McIntyre v. Ohio Elections Commission
Headline: Court strikes down Ohio law banning anonymous campaign leaflets, protecting ordinary citizens’ right to distribute unsigned political handbills and limiting states’ power to force author identification.
Holding:
- Stops states from broadly banning unsigned campaign leaflets.
- Allows individuals to distribute anonymous political flyers without routine fines.

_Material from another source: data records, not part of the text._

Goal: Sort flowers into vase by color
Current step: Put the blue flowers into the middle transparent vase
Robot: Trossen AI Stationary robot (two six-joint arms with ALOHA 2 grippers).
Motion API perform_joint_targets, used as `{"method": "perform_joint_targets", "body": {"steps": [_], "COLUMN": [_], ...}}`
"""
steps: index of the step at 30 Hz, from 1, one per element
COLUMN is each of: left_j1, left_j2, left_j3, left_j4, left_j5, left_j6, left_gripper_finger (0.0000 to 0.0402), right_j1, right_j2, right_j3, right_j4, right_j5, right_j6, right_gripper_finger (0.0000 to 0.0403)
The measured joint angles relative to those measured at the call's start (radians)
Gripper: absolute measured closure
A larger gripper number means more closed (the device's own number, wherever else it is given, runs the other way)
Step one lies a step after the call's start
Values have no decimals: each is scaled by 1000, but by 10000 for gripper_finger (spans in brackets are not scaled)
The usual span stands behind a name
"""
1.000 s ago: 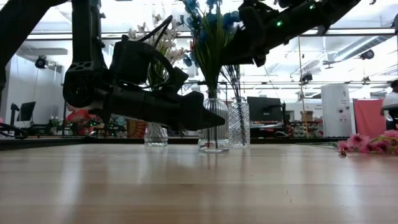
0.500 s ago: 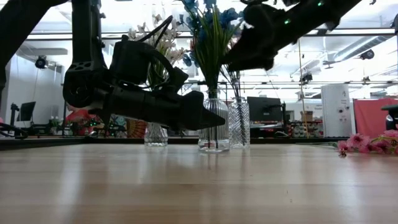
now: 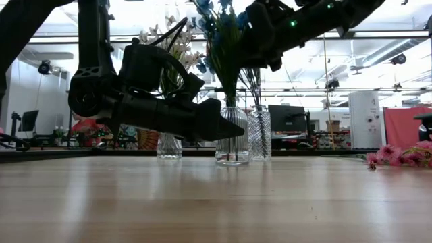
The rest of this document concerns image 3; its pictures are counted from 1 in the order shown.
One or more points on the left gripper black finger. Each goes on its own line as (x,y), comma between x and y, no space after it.
(216,125)

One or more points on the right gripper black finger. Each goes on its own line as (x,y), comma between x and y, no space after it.
(248,59)

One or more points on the ribbed clear glass vase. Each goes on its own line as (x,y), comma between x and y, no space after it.
(233,148)

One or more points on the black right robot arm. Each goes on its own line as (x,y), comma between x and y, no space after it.
(330,17)

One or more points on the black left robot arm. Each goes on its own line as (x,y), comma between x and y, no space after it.
(91,33)

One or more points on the conical clear glass vase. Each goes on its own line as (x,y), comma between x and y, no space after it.
(169,146)

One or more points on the diamond-cut clear glass vase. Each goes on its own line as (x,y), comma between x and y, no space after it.
(260,135)

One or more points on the orange fan-pattern panel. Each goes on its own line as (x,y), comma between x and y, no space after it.
(148,140)

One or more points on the person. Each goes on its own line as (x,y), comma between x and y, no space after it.
(86,126)

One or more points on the black monitor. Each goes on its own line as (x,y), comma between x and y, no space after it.
(287,118)
(28,121)

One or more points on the white pillar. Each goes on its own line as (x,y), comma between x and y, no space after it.
(364,114)

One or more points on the long ceiling light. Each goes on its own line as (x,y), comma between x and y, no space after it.
(50,40)

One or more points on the orange partition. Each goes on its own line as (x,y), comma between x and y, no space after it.
(405,125)

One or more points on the black ceiling camera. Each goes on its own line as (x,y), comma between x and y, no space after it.
(45,67)
(399,59)

- Permits limited identification rules where threats, fraud, or strong enforcement needs exist.
Summary
Background
Margaret McIntyre, an individual leafleteer, handed out flyers opposing a local school tax levy in Ohio. Some of her handbills were unsigned. Ohio law required the name or address of anyone who produced election-related printed materials. An elections official fined her $100. Ohio courts split but ultimately upheld the statute; McIntyre’s executor asked the Supreme Court to decide whether the law violated the First Amendment.
Reasoning
The Court addressed whether Ohio’s broad ban on unsigned campaign literature abridged free speech. It treated the law as a content-based limit on core political expression and applied “exacting scrutiny” (a high standard of review). The majority found Ohio’s informational interest weak and its fraud-prevention interest insufficient to justify a sweeping prohibition that reached ordinary, nonfraudulent leafleting. The Court reversed, holding the statute unconstitutional as applied to McIntyre while noting some narrower identification requirements might be valid in different circumstances.
Real world impact
The decision protects people who distribute unsigned political handbills from routine fines and statewide bans of anonymous campaign literature. It constrains state election laws that broadly require identification for all election-related printed material. The ruling leaves room for targeted or limited disclosure rules (for example, when a speaker faces threats or when a narrow enforcement need is shown), so it is not an absolute bar to every identification requirement.
Dissents or concurrances
Justice Scalia dissented, emphasizing long-standing state practices supporting disclosure and practical benefits for election integrity. Justices Thomas and Ginsburg concurred in the judgment but offered different legal approaches and cautions about broader applications.